The helmet took the longest to make. We split the tasks between us – our Concept Art Team Lead made the design-related changes, while I looked after the technical ones. The helmet’s shape is nothing new, but the devil was definitely in the detail. First, we needed to make sure that the helmet could be easily unlatched, and that it didn’t scrape the character’s face while. We also needed to consider navigation, communication, and ventilation systems in the design, which is why the front of the helmet ended up being more wedge-shaped.

Once the general form was approved we added optics, cameras, and an antenna to the helmet. These had actually been present in the initial concept, but we redesigned them slightly.

After this, we added a backpack to the model and ended up with the following result:

I used a ZBrush plugin named UV master for the UV-mapping.
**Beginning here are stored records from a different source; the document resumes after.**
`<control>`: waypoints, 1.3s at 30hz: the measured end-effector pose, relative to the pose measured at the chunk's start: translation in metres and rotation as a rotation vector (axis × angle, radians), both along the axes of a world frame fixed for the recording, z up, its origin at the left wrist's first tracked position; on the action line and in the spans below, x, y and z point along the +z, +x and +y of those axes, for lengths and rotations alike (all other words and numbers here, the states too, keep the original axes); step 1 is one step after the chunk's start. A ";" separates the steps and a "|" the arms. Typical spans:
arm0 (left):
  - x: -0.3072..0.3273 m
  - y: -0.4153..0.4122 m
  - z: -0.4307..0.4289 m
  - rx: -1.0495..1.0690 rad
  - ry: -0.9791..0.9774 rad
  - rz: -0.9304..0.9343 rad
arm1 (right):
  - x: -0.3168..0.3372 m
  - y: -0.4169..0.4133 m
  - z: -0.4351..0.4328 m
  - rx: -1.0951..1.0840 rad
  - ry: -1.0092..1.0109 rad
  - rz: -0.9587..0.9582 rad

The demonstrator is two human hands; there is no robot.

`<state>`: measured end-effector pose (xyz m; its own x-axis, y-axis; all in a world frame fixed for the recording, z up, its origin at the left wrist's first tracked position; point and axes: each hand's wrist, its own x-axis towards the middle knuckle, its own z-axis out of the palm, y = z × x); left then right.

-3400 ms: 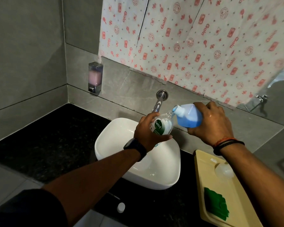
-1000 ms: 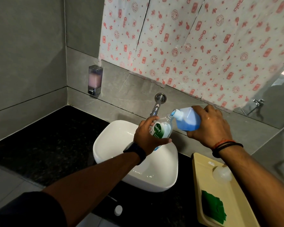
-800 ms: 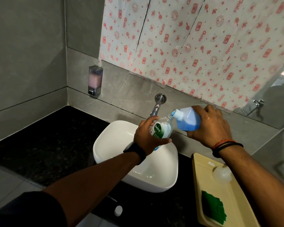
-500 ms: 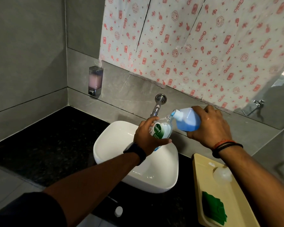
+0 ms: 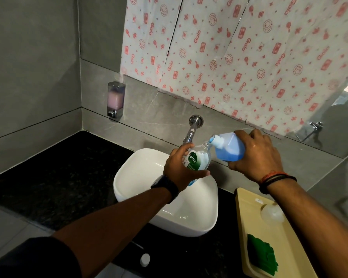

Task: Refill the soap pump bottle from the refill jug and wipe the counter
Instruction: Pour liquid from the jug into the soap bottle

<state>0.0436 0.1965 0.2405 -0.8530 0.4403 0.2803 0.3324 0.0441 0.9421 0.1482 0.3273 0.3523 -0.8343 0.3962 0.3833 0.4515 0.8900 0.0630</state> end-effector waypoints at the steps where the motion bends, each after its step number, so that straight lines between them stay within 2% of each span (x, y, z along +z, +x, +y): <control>1: 0.000 0.000 0.000 -0.002 -0.004 0.000 | 0.000 0.000 0.000 -0.001 0.001 -0.002; 39: -0.002 0.000 0.002 -0.005 0.002 0.012 | 0.003 0.003 -0.001 -0.023 -0.002 -0.028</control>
<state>0.0435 0.1988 0.2386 -0.8473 0.4441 0.2912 0.3437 0.0408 0.9382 0.1507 0.3259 0.3552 -0.8354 0.4160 0.3593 0.4699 0.8796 0.0738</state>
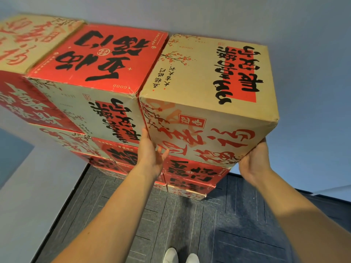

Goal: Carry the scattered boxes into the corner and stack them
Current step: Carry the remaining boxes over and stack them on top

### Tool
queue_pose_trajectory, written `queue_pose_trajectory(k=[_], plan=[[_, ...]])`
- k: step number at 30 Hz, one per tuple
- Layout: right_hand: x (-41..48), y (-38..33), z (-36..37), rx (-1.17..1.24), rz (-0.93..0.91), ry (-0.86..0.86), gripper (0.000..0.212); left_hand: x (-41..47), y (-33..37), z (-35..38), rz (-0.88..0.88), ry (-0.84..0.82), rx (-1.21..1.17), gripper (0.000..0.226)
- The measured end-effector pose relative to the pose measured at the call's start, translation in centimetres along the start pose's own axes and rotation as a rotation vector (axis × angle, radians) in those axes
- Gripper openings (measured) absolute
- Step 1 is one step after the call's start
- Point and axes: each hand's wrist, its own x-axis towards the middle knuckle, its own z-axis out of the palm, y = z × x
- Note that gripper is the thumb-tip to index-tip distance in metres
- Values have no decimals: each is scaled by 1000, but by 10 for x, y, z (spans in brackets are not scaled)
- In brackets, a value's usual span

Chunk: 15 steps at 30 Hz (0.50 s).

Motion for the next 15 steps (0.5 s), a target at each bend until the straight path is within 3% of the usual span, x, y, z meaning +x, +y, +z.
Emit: queue_pose_trajectory(k=[7,15], plan=[[-5,3,-4,-36,46,32,45,-4,-5,-7,-41,14,51,70],[-26,16,-8,-53,103,3,38,-1,-9,-16,-30,0,79,68]])
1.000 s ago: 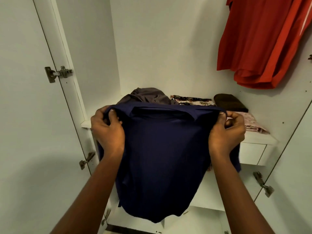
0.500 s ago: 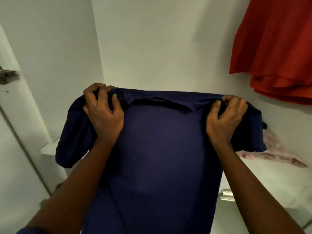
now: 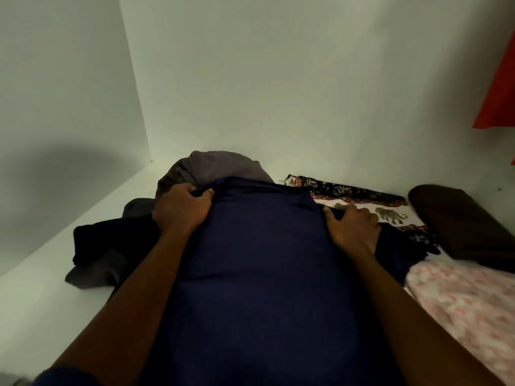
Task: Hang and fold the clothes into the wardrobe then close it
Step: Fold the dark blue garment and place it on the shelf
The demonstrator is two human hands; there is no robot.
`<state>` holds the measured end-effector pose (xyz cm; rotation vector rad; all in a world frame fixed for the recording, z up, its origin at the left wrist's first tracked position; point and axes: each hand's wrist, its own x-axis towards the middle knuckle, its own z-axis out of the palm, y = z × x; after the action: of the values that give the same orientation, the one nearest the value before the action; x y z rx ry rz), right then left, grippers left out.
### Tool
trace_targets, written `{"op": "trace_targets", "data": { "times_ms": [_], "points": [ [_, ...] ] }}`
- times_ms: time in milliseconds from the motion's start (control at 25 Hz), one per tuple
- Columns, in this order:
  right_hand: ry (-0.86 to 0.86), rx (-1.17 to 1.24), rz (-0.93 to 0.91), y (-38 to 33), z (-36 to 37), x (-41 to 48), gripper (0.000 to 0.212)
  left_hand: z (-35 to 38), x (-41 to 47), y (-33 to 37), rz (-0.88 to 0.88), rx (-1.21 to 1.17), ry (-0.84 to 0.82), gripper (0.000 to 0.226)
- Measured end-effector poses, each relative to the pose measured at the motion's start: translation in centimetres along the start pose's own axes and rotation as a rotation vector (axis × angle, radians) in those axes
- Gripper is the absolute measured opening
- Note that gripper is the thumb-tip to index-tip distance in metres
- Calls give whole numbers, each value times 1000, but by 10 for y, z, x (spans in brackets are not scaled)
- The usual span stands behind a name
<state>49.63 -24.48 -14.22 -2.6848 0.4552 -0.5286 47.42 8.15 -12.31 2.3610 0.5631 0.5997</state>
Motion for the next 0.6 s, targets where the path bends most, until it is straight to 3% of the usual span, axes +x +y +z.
{"op": "trace_targets", "data": {
  "times_ms": [200,320,440,520,600],
  "points": [
    [-25,-189,7,0,13,10,70,9,0,-6,-33,22,74,43],
    [-11,-179,-2,-3,11,10,62,4,-10,-2,12,-71,148,34],
    [158,-53,-139,-3,11,1,38,-13,-32,-2,116,-142,156,29],
    [311,57,-252,-6,9,-1,30,-34,-56,-4,178,-92,255,30],
    [405,209,-458,-27,1,-5,28,-62,-89,-12,129,-49,407,30]
  ]
}}
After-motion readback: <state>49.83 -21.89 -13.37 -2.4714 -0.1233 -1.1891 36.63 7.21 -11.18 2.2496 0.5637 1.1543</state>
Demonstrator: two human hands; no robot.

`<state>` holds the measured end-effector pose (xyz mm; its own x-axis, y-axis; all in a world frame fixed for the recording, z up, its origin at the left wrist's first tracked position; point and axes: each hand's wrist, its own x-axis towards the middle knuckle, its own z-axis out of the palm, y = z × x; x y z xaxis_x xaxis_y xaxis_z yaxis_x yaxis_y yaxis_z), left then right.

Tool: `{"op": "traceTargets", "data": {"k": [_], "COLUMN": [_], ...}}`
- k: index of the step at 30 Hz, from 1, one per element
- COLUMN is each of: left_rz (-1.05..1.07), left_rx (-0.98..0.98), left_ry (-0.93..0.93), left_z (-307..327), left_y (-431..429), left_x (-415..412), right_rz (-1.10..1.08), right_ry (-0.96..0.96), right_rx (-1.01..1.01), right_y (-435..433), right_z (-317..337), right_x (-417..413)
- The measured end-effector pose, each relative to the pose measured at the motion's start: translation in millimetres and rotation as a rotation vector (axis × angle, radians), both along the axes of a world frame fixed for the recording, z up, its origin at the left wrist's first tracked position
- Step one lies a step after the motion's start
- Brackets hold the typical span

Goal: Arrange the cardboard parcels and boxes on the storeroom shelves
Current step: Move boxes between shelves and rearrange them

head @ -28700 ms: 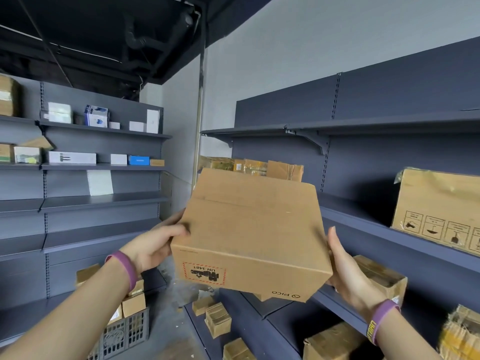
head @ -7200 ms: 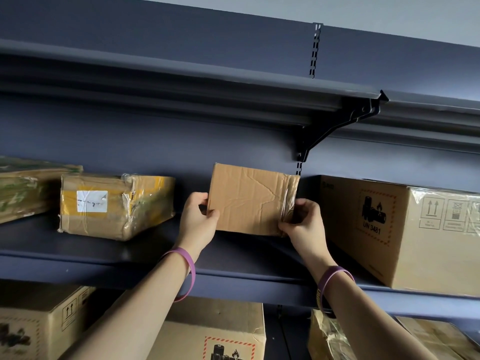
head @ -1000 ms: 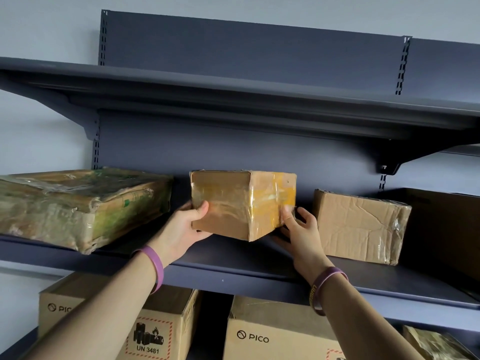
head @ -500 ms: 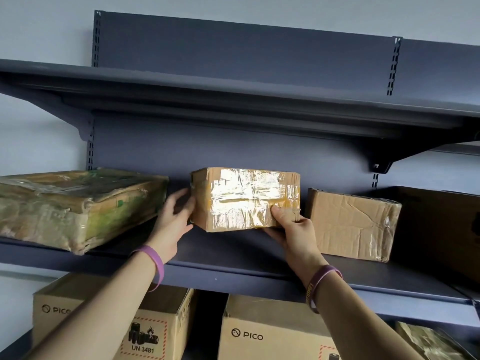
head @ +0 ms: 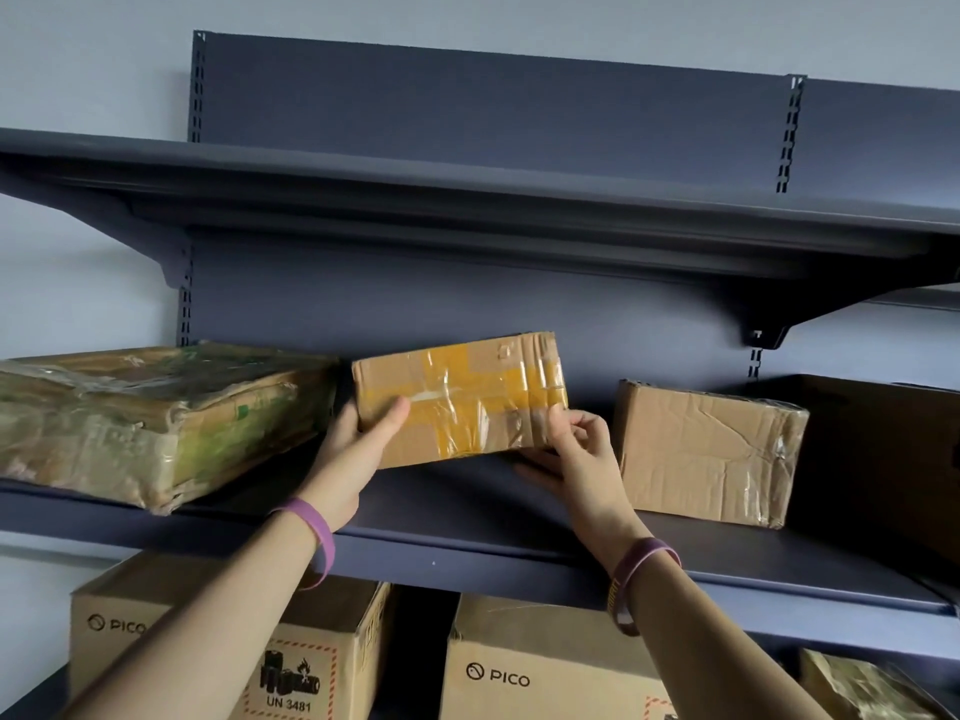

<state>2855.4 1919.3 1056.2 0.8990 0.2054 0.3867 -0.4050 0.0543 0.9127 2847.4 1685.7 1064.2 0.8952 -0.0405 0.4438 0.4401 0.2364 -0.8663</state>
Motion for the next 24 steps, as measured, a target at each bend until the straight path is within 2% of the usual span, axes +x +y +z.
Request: {"op": "traceTargets", "data": {"k": [3,8,10,17,21,24], "left_rz": [0.017,0.100,0.149,0.162,0.178,0.169], "left_rx": [-0.071,-0.122,-0.152,-0.132,-0.146,-0.113], "left_ry": [0.024,-0.006,0.004,0.009,-0.025,-0.056], "left_z": [-1.2,-4.8,-6.5,-8.7,-5.0,-1.2], "left_y": [4.7,11.1,14.7,17.0,13.2,8.7], "left_x": [4.3,14.2,19.2,24.9,15.4,5.7], "right_rz": [-0.004,0.053,0.079,0.092,0.062,0.023], "right_ry": [0.042,0.034,0.009,-0.004,-0.033,0.015], "right_rx": [-0.047,-0.069,-0.137,-0.232,-0.245,-0.224], "right_y": [-0.3,-3.2,-2.8,-2.5,-1.0,0.0], "right_z": [0.6,-2.3,-2.0,-2.3,-1.8,1.1], "right_x": [1.3,3.7,2.8,1.6,-0.4,-0.8]}}
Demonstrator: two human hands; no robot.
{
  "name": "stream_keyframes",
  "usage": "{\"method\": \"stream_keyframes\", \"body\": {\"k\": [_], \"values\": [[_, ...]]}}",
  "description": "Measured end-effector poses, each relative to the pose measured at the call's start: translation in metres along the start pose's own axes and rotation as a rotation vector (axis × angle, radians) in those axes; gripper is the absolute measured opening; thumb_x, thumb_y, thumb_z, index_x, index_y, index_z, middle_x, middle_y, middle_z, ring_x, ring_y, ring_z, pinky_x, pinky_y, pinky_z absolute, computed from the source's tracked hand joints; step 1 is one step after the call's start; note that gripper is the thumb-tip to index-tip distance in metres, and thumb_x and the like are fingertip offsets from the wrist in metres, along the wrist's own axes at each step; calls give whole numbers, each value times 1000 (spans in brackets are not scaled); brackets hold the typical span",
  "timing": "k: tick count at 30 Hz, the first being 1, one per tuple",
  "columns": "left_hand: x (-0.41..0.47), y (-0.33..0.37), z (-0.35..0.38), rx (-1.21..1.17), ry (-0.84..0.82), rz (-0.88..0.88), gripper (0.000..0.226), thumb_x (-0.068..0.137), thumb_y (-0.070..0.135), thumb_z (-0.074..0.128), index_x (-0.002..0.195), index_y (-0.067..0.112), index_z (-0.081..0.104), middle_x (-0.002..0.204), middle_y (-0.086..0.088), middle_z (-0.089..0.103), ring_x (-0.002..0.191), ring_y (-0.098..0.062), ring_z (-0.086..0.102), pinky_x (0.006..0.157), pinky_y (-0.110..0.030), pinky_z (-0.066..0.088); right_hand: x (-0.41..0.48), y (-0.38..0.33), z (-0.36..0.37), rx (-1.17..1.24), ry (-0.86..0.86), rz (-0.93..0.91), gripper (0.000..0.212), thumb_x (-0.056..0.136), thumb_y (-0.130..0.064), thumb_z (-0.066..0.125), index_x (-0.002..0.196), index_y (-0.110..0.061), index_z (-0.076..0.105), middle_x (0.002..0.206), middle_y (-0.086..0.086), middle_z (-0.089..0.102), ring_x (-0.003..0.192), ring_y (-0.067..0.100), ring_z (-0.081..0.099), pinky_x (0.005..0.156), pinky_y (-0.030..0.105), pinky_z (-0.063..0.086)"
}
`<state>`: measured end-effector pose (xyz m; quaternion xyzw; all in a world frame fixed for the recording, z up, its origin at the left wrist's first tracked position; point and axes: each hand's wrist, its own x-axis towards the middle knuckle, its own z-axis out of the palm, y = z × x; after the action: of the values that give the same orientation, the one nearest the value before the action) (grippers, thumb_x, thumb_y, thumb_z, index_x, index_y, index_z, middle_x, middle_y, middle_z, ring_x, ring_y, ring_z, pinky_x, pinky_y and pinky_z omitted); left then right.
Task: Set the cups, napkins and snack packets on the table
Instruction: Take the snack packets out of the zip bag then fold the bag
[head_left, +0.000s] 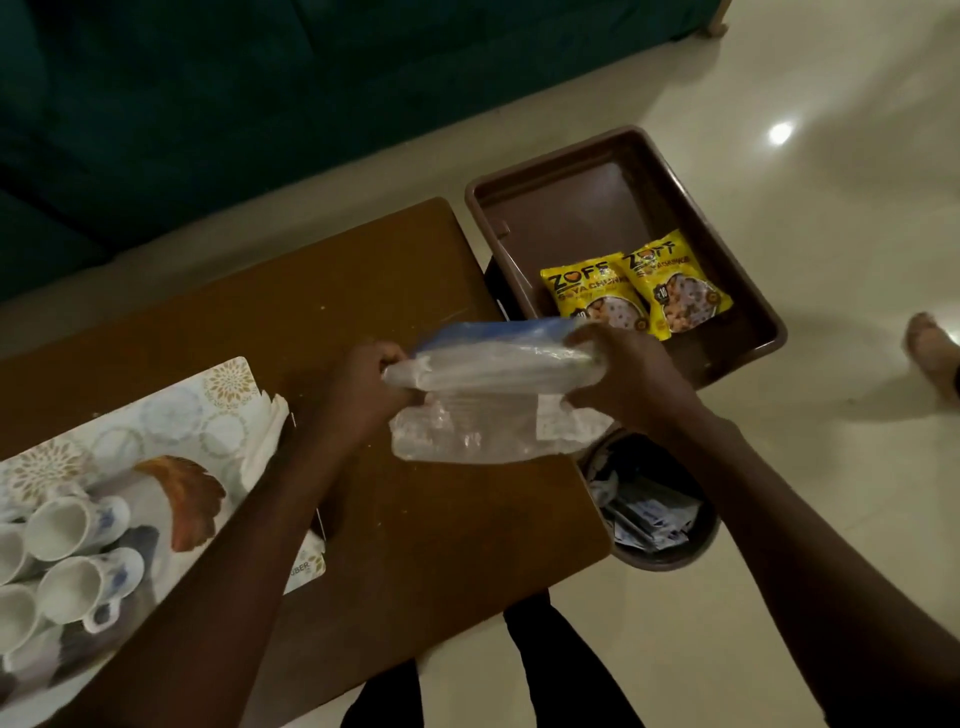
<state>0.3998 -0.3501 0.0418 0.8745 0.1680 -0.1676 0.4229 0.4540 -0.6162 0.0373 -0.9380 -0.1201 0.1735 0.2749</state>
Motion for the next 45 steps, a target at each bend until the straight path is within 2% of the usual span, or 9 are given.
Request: {"method": "stream_keyframes", "body": {"k": [5,9,11,18,25,29,32,37,45], "values": [[0,-13,0,46,16,202,32,67,8,85,88,-3,63,107,-7,49,96,-22,53,74,-27,42,-3,8,-20,21,146,-112,23,67,-26,83,83,-14,71,127,12,55,122,26,47,94,32,41],[-10,-9,10,-226,-66,-50,33,76,14,79,107,11,67,104,1,63,98,-19,63,79,-38,54,-5,-1,-11,321,143,12,20,81,-23,71,94,-8,67,93,12,70,82,25,69,61,36,58],[-12,-4,24,-169,-118,-122,9,83,13,72,86,20,68,89,-3,70,86,-21,67,79,-45,58,-9,-9,7,248,284,85,30,81,-21,71,106,-6,64,80,4,66,67,22,66,50,27,51],[-27,30,95,11,-113,-249,13,85,13,64,96,8,69,88,-10,72,77,-23,69,62,-32,56,-60,-30,74,-54,368,-15,19,76,-14,66,92,-17,56,104,4,56,77,20,59,51,26,43],[-46,32,124,-752,-480,-488,21,96,9,48,111,13,62,81,-2,75,73,-16,73,56,-25,58,-91,-7,74,513,223,39,37,84,-30,53,117,-16,63,117,-1,66,107,11,62,88,30,52],[-38,40,140,-1042,-679,-538,30,93,6,51,119,16,62,104,-10,73,90,-20,68,64,-30,53,-91,27,59,477,20,93,75,68,-61,73,132,-35,43,130,-14,53,117,1,53,93,22,49],[-26,47,158,-911,-827,-481,43,93,9,54,133,22,53,124,-10,65,110,-25,60,75,-38,48,-86,65,52,373,-96,53,80,71,-39,78,136,-42,32,140,-5,43,126,6,43,99,24,41],[-12,76,197,-376,-813,-329,40,97,17,48,136,24,50,132,-3,59,114,-19,58,86,-34,50,-99,115,59,224,263,78,50,83,-4,66,131,-11,54,123,11,66,111,12,54,93,-4,27],[-9,107,221,-360,-682,-288,27,97,13,49,122,12,59,99,-3,64,79,-12,59,65,-25,45,-119,203,65,159,392,621,55,74,-16,67,123,-30,46,105,5,69,94,30,64,73,30,46]]}}
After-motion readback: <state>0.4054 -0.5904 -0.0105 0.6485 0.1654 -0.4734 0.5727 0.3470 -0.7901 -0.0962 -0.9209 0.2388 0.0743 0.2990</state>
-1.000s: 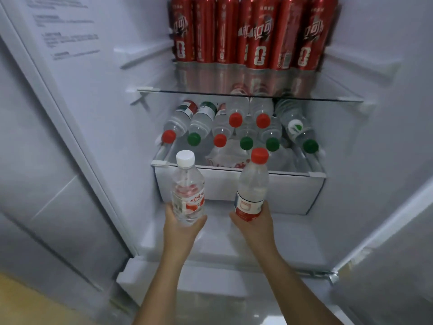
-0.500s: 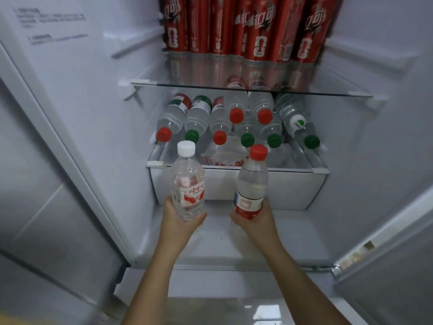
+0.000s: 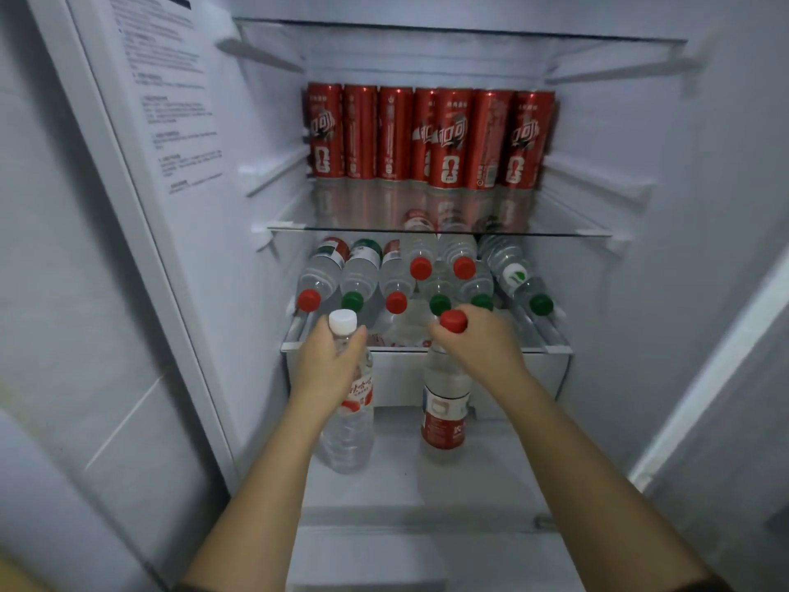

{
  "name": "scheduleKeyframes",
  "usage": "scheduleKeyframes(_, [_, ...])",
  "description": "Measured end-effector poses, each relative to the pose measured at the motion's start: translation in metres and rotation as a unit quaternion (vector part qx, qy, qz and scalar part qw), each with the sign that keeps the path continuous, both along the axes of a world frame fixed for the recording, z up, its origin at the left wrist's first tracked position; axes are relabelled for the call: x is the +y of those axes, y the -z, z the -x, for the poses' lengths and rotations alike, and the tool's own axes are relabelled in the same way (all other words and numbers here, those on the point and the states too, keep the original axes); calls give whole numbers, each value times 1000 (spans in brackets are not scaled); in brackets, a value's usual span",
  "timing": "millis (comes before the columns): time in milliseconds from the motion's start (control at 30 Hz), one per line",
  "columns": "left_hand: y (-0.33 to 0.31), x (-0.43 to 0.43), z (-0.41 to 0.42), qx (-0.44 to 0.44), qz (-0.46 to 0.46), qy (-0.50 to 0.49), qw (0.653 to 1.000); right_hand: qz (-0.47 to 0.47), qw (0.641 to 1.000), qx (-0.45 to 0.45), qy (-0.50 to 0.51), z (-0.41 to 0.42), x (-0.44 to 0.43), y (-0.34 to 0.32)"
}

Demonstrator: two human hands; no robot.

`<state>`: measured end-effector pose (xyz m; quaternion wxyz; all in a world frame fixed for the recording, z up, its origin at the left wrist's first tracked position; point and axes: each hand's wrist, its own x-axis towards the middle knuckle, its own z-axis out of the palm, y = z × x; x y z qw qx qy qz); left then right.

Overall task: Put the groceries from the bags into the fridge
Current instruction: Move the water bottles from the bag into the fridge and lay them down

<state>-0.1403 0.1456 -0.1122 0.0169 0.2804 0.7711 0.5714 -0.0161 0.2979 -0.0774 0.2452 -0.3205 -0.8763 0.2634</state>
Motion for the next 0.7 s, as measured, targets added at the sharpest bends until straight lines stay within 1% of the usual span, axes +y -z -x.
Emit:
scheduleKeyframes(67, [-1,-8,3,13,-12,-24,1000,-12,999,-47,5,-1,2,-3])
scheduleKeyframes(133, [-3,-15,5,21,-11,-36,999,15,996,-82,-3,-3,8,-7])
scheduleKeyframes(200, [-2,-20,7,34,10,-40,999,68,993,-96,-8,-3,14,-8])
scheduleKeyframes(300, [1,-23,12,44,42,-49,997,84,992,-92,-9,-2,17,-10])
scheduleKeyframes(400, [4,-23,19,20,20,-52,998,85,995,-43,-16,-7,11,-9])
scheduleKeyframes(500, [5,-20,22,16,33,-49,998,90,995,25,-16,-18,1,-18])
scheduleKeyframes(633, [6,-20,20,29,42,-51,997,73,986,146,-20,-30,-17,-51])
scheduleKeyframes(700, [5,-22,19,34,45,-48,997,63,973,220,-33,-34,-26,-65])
I didn’t actually upload the entire model at once, instead uploading it piece by piece. For instance, I mapped the leg and uploaded it, then did the same with the arm, and repeated the process until the entire model was in 3ds Max. The reason for this was to make further operations in Substance Painter much easier.

Appointing each object its own material makes Substance Painter create a separate Texture Set. It also helps you to hide the elements you don’t need and texture them separately. For example, I created some of the textures in the PBR Spec Gloss pipeline for Marmoset.

The model was created with the help of TurboSmooth. I uploaded a 3ds Max model into Substance, but used the details from the high-polygon model on ZBrush to bake it. All the details were then projected onto the low-polygon model and added via the Normal Map texture. These manipulations resulted in a mid-poly model with high-poly details.

Our Concept Art Team Lead had also developed a series of labels exclusively for this character. I added these to the armor in Substance as well.

The model was then rendered in Marmoset. I always open the model in Marmoset and appoint textures in parallel with Substance. I do things this way because if I draw some details in Substance and refresh the textures, Marmoset picks up the updates right away and you can see what it will look like as an end product. I used regular settings for this: HDRI map and Environment.

I always make sure that the character is able to move in their armor, so for this project, I made a rig in 3ds Max using the Biped module, configured the Skin modifier, posed the character and sent it to Marmoset as an .obj file.

After all of our work was complete, this is what the final version looked like:

In total, it took us a month and a half to develop the character. We spent so much time devising the concept that at one point, I felt we had completely lost our way. Yet fortunately, we made it. When you’re working on a project as exhausting and time-consuming as this one, you need to brace yourself and just keep working. As soon as some good results arrive, your motivation will return.